Las amenazas además coinciden con el patrón de actuación de los grupos paramilitares en Colombia y, según varios sectores sociales, forman parte de la estrategia del Gobierno del presidente Álvaro Uribe de señalar y estigmatizar a quienes son contrarios a sus políticas de Estado.

El director del DAS, Felipe Muñoz, afirmó que su entidad inició labores de inteligencia para corroborar las denuncias realizadas por la Consultoría para los Derechos Humanos y el Desplazamiento (Codhes).

Además de las 60 organizaciones humanitarias, sociales y sindicales, se declararon como objetivos militares a delegados del Programa de Naciones Unidas para el Desarrollo (Pnud, por su sigla en inglés) y a los senadores Jorge Robledo, Alexander López y Guillermo Jaramillo, del opositor Polo Democrático Alternativo (PDA).

Olga Amparo Sánchez, directora de la Casa de la Mujer, organización dirigida a brindar apoyo a la población desplazada por paramilitares en el departamento colombiano del Cesar (noreste), dijo a teleSUR que el estar contra posturas del Gobierno convierte a muchas organizaciones en blancos de los paramilitares.
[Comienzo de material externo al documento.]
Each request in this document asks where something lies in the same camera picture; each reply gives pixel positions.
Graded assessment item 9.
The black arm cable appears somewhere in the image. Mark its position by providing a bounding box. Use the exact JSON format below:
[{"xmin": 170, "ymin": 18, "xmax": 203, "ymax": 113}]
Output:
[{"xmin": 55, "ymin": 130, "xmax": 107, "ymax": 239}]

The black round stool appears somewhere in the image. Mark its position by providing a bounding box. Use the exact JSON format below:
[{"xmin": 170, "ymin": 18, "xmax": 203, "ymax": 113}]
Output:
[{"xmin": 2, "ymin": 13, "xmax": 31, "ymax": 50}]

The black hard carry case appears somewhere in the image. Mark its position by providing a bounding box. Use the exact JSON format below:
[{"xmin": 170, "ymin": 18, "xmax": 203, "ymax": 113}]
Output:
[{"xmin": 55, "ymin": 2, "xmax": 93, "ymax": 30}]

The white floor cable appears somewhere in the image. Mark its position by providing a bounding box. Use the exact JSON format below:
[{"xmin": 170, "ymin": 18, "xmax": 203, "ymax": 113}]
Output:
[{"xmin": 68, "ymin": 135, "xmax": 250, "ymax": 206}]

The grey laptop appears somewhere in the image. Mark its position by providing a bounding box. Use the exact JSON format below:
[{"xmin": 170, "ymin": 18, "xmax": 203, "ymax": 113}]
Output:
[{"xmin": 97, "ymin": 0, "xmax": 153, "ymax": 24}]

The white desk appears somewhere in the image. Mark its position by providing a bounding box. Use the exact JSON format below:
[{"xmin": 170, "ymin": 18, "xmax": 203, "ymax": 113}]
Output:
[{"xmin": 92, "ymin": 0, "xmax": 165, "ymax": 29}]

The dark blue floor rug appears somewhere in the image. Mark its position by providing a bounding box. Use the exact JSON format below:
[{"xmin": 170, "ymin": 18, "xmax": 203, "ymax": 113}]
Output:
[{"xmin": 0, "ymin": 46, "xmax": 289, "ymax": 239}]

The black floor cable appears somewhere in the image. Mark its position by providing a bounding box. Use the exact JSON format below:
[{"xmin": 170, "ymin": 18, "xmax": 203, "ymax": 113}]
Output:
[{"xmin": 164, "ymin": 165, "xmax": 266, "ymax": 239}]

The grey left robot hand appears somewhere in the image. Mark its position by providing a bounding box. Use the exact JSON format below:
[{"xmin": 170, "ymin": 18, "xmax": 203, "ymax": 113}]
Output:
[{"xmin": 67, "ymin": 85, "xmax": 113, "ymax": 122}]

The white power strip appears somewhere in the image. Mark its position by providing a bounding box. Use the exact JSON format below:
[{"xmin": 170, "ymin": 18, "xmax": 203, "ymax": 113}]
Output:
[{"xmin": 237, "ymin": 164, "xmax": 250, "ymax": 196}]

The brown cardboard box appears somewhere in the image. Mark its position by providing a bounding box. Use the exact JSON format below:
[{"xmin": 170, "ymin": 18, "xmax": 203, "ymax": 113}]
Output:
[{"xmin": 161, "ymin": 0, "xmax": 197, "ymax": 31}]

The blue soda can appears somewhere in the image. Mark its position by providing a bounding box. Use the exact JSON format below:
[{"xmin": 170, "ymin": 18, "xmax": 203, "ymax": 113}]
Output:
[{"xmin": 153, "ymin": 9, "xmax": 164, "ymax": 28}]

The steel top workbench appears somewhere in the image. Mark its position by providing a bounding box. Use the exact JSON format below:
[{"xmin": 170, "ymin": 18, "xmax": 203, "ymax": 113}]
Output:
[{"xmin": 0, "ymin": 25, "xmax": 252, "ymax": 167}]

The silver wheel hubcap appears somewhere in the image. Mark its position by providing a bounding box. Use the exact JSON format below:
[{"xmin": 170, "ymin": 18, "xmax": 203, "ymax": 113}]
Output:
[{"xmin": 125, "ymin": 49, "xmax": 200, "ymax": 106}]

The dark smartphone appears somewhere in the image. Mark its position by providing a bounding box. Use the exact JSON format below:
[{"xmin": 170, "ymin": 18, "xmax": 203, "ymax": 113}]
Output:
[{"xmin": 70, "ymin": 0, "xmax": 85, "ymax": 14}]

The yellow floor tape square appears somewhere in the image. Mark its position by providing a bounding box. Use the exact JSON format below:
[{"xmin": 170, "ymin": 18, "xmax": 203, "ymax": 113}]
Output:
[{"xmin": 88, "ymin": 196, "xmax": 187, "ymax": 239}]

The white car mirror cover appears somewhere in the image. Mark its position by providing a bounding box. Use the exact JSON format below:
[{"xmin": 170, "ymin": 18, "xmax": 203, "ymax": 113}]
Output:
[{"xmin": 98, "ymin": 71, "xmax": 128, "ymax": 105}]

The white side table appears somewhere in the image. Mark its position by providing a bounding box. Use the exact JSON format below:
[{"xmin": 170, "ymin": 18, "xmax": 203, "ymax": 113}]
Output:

“¿Cuándo se convierten en blanco para estos grupos? Cuando estamos en oposición a una política pública o a las posturas del Gobierno nacional o cuando exigimos que el Gobierno colombiano cumpla con los acuerdo nacionales e internacionales en materia de protección de los derechos humanos”, dijo Sánchez.

Se cree que la extradición de ex jefes paramilitares de la Autodefensas Unidas de Colombia (AUC) a Estados Unidos ha provocado resentimiento en los sectores de ultraderecha que, en respuesta a lo que consideran traición de parte del Gobierno colombiano, se han rearmado y emprendido nuevamente sus prácticas irregulares.

De acuerdo con algunas denuncias, muchas de las personas que están siendo amenzadas por los nuevos grupos paramilitares fueron víctimas de las llamadas chuzadas, el programa del Gobierno colombiano de intercepciones ilegales de conversaciones telefónicas ordenado al DAS.